Task brief: Among the lines below, output only those between the line holding "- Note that" and the line holding "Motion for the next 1", inclusive, exactly as written and with no pictures.

(Collection entries)
+++

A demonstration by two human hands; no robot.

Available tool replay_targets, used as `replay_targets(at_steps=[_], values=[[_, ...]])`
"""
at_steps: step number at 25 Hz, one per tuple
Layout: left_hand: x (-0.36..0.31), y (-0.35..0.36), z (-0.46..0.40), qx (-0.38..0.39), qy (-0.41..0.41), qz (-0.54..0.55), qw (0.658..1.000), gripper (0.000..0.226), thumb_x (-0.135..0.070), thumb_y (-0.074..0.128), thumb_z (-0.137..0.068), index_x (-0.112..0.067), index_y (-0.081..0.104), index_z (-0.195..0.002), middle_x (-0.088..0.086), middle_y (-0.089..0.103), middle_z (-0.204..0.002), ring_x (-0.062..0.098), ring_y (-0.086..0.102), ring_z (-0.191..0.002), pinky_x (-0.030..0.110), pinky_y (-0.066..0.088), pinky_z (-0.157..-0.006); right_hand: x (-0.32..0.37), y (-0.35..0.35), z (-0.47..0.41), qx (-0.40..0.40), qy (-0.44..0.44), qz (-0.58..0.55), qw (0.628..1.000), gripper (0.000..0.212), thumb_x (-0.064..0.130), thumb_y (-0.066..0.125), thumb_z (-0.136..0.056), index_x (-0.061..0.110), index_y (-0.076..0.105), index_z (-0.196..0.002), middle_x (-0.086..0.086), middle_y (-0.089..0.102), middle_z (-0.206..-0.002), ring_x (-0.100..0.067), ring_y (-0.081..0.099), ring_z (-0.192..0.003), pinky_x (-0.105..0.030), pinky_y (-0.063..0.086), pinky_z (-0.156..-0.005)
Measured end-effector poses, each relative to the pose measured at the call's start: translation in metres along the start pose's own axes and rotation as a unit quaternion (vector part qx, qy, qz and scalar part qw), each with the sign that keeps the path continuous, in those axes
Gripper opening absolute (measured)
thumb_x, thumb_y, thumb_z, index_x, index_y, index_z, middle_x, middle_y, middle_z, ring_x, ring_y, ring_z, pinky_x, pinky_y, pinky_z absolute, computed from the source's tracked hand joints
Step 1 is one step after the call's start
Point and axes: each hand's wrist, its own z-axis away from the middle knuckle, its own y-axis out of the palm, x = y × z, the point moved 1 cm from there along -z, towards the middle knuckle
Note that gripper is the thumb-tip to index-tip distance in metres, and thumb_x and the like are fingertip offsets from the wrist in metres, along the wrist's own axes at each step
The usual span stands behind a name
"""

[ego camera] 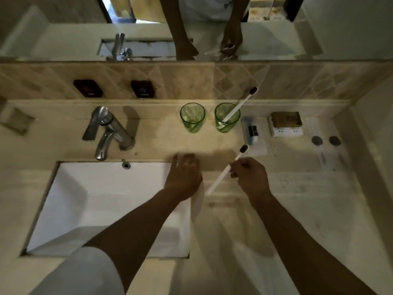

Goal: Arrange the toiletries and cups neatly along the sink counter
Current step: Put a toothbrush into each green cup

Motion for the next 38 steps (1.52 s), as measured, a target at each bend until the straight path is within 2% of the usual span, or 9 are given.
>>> replay_targets(at_steps=[3, 7, 9, 13, 16, 20, 23, 31, 38], values=[[0.033, -0.015, -0.013, -0.047, -0.086, 0.028, 0.995, 0.065, -0.034, 0.046, -0.098, 0.0, 0.033, -0.152, 0.022, 0.033, -0.159, 0.037, 0.028, -0.147, 0.047, 0.015, -0.123, 0.038, 0.013, -0.021, 0.021, -0.031, -0.139, 0.99, 0.014, 0.019, 0.062, -0.096, 0.009, 0.056, -0.089, -0.014, 0.068, -0.078, -0.018, 0.068, -0.055, -0.027, 0.05, -0.047], [0.074, -0.016, -0.039, -0.037, -0.153, 0.033, 0.987, 0.069, -0.039, 0.032, -0.104, -0.004, 0.009, -0.159, 0.018, 0.009, -0.168, 0.033, 0.008, -0.155, 0.045, 0.008, -0.124, 0.075, 0.029, -0.049, 0.021, -0.086, -0.258, 0.962, 0.011, 0.02, 0.053, -0.102, 0.012, 0.046, -0.103, -0.009, 0.064, -0.068, -0.025, 0.071, -0.056, -0.033, 0.06, -0.054], [0.09, -0.018, -0.056, -0.012, -0.17, 0.082, 0.982, 0.076, -0.045, 0.035, -0.103, -0.006, 0.002, -0.159, 0.015, 0.0, -0.169, 0.03, -0.001, -0.156, 0.044, 0.001, -0.126, 0.088, 0.039, -0.06, 0.004, -0.11, -0.286, 0.952, 0.012, 0.02, 0.055, -0.101, 0.012, 0.046, -0.104, -0.008, 0.066, -0.068, -0.027, 0.071, -0.057, -0.036, 0.061, -0.056], [0.098, -0.001, -0.081, 0.058, -0.171, 0.026, 0.983, 0.082, -0.06, 0.019, -0.1, -0.01, -0.009, -0.159, 0.013, -0.015, -0.168, 0.028, -0.015, -0.155, 0.049, -0.007, -0.124, 0.102, 0.063, -0.076, -0.032, -0.133, -0.315, 0.939, 0.015, 0.005, 0.06, -0.097, 0.005, 0.05, -0.107, -0.021, 0.066, -0.081, -0.022, 0.069, -0.058, -0.032, 0.06, -0.056], [0.093, 0.016, -0.083, 0.029, -0.181, 0.016, 0.983, 0.086, -0.067, 0.01, -0.096, -0.011, -0.016, -0.157, 0.014, -0.022, -0.166, 0.031, -0.021, -0.153, 0.054, -0.01, -0.123, 0.105, 0.075, -0.087, -0.051, -0.157, -0.257, 0.952, 0.02, 0.004, 0.068, -0.091, 0.001, 0.056, -0.108, -0.024, 0.072, -0.09, -0.024, 0.073, -0.07, -0.03, 0.059, -0.062], [0.096, 0.026, -0.087, 0.004, -0.174, 0.02, 0.984, 0.088, -0.069, 0.007, -0.094, -0.012, -0.019, -0.157, 0.013, -0.024, -0.166, 0.031, -0.022, -0.152, 0.053, -0.013, -0.123, 0.112, 0.086, -0.103, -0.087, -0.177, -0.161, 0.967, 0.011, 0.009, 0.071, -0.088, 0.01, 0.064, -0.097, -0.008, 0.076, -0.079, -0.018, 0.075, -0.07, -0.032, 0.06, -0.067], [0.09, 0.026, -0.085, -0.031, -0.172, 0.008, 0.985, 0.088, -0.068, 0.008, -0.094, -0.011, -0.009, -0.159, 0.014, -0.014, -0.168, 0.033, -0.014, -0.154, 0.052, -0.012, -0.123, 0.111, 0.101, -0.109, -0.11, -0.202, -0.097, 0.968, 0.009, 0.014, 0.072, -0.087, 0.013, 0.067, -0.095, 0.002, 0.075, -0.074, -0.01, 0.074, -0.067, -0.024, 0.06, -0.065], [0.103, 0.02, -0.089, -0.053, -0.117, 0.002, 0.992, 0.094, -0.069, 0.02, -0.092, 0.002, 0.026, -0.154, 0.028, 0.023, -0.162, 0.044, 0.016, -0.152, 0.057, 0.007, -0.124, 0.098, 0.125, -0.117, -0.107, -0.149, 0.029, 0.983, 0.015, 0.026, 0.074, -0.086, 0.012, 0.076, -0.084, -0.001, 0.075, -0.069, -0.016, 0.072, -0.064, -0.04, 0.061, -0.072], [0.106, 0.024, -0.089, -0.08, -0.111, 0.002, 0.991, 0.091, -0.066, 0.036, -0.09, 0.003, 0.034, -0.15, 0.03, 0.03, -0.158, 0.044, 0.021, -0.15, 0.057, 0.013, -0.124, 0.092, 0.119, -0.117, -0.148, -0.125, 0.175, 0.965, 0.024, 0.037, 0.071, -0.087, 0.014, 0.077, -0.086, 0.0, 0.073, -0.075, -0.019, 0.069, -0.074, -0.022, 0.042, -0.067]])
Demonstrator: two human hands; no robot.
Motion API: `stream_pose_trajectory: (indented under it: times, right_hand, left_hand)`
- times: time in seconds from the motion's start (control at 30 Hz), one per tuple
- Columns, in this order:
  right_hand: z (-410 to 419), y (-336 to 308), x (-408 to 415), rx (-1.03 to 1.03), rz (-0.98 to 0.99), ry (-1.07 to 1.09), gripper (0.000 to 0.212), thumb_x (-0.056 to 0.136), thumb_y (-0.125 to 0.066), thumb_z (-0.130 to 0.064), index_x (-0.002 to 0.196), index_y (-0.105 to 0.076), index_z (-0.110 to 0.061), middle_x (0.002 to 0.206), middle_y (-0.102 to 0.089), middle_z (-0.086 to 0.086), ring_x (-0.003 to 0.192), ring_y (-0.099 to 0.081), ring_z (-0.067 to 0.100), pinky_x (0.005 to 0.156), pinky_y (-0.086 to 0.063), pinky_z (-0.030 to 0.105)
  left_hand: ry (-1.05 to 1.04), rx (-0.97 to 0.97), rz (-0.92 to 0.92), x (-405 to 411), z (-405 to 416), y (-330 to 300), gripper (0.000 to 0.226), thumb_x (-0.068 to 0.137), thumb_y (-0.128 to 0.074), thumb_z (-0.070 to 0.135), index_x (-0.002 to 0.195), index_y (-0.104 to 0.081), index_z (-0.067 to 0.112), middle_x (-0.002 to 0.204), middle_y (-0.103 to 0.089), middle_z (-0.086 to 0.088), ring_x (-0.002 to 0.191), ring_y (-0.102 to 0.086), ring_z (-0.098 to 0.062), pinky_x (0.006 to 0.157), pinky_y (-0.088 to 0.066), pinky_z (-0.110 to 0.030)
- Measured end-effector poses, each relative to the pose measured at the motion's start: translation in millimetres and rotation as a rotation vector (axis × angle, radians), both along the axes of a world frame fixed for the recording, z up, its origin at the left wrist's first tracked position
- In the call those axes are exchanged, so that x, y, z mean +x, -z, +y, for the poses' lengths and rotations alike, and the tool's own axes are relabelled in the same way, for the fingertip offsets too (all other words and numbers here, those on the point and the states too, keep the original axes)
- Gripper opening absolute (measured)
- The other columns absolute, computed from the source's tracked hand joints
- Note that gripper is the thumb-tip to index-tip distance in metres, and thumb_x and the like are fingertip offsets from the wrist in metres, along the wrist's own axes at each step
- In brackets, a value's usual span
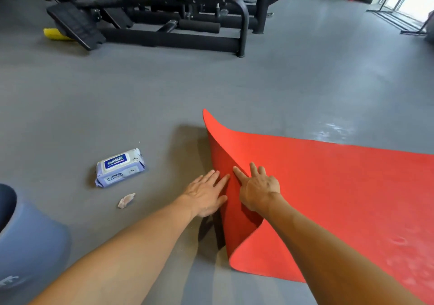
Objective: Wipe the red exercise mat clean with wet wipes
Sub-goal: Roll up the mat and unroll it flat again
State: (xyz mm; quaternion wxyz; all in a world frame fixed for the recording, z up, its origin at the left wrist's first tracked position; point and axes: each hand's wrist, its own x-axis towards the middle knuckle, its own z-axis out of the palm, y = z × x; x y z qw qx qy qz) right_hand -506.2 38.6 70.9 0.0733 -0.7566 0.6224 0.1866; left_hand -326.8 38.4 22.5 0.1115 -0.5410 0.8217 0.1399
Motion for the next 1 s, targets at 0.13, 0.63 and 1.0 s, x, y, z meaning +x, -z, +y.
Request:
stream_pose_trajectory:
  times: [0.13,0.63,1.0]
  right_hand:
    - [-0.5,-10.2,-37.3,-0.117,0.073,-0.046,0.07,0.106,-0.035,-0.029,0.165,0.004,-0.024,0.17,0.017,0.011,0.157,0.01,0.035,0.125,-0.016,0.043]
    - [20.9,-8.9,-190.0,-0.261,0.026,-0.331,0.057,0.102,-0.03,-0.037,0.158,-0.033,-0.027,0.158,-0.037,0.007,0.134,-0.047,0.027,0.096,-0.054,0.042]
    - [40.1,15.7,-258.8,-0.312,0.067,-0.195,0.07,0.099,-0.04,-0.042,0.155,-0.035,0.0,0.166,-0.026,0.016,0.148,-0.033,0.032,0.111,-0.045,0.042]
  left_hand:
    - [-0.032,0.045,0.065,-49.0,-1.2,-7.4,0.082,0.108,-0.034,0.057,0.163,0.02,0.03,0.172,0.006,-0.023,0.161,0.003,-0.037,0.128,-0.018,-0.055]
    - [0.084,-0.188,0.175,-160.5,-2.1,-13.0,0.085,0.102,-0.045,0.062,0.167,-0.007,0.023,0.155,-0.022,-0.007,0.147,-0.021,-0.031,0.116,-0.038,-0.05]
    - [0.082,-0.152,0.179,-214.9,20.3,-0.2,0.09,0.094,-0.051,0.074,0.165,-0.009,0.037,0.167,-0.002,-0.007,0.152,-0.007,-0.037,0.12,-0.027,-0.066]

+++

Your response:
- Note that gripper is the thumb-tip to index-tip distance in metres, and thumb_x and the like are fingertip offsets from the wrist in metres, along the wrist's own axes at each step
- In brackets, a value's usual span
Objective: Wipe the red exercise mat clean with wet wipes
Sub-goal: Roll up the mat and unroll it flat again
State: (xyz mm; quaternion wxyz; all in a world frame fixed for the recording, z up, its origin at the left wrist's first tracked position; point and axes: each hand's wrist, its own x-axis towards the middle knuckle, its own z-axis out of the palm, y = z × x; x y z qw qx qy qz) right_hand -506.2 38.6 70.9 0.0733 -0.7566 0.6224 0.1866; left_hand -326.8 38.4 22.5 0.1115 -0.5410 0.8217 0.1399
Motion for the next 1 s, targets at 0.13, 0.63 and 1.0 s, x, y, z meaning +x, -z, +y.

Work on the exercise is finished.